著者
磯部 澄枝 諸岡 歩 焔硝岩 政樹 富川 正恵 新田 和美 齋藤 芸路 澁谷 いづみ
出版者
公益社団法人 日本栄養士会
雑誌
日本栄養士会雑誌 (ISSN:00136492)
巻号頁・発行日
vol.63, no.9, pp.501-509, 2020 (Released:2020-09-01)
参考文献数
9

本研究は、地域包括ケアシステムの推進における行政管理栄養士の役割を明らかにするため、都道府県本庁、保健所および市町村の管理栄養士等を対象に、管理栄養士配置状況、地域包括ケアシステムへの関与状況等を把握する悉皆調査を実施した。介護保険・高齢福祉部門に管理栄養士を配置している都道府県および市町村は少なく、地域包括ケアシステムの推進に取り組んでいる都道府県本庁は7(15.9%)、保健所は24(8.0%)、市町村は190(19.9%)であった。保健所は医療・介護連携支援ツール作成、社会資源把握、管理栄養士・栄養士の育成と確保、食環境整備等を行っており、市町村はケース対応、教室の企画・運営、普及啓発、医療と連携した栄養食事指導体制の構築等を行っていた。
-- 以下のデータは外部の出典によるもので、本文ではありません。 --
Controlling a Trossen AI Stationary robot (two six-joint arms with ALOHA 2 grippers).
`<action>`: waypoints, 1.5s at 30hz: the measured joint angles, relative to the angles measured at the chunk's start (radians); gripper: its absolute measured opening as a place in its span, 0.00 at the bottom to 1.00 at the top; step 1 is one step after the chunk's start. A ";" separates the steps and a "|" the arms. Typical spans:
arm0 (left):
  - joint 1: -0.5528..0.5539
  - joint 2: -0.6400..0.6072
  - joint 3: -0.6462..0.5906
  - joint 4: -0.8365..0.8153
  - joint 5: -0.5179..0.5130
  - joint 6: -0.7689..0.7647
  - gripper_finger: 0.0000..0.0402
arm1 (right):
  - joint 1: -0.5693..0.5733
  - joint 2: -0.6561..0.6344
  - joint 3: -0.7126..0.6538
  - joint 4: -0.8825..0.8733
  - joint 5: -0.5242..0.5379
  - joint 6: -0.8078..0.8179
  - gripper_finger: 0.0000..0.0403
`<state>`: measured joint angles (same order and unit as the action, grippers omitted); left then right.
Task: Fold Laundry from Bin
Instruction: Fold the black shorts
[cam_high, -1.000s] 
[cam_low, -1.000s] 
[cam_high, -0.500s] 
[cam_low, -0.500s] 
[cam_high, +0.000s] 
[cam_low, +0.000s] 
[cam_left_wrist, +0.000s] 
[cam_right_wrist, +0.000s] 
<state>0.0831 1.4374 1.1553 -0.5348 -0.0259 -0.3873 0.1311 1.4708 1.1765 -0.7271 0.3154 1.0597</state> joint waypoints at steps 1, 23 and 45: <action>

市町村が保健所管理栄養士に期待することは、情報発信、リーダーシップ、組織体制整備等であった。地域包括ケアシステムの充実を目指すため、市町村管理栄養士は介護予防事業と保健事業を連動させた取り組みに積極的に関わることが望まれる。また、保健所管理栄養士は調整能力とリーダーシップを発揮し、栄養・食生活課題の見える化、地域栄養ケア拠点の整備、社会資源の活用、栄養・食生活改善に関する人材育成を行う必要があることが示唆された。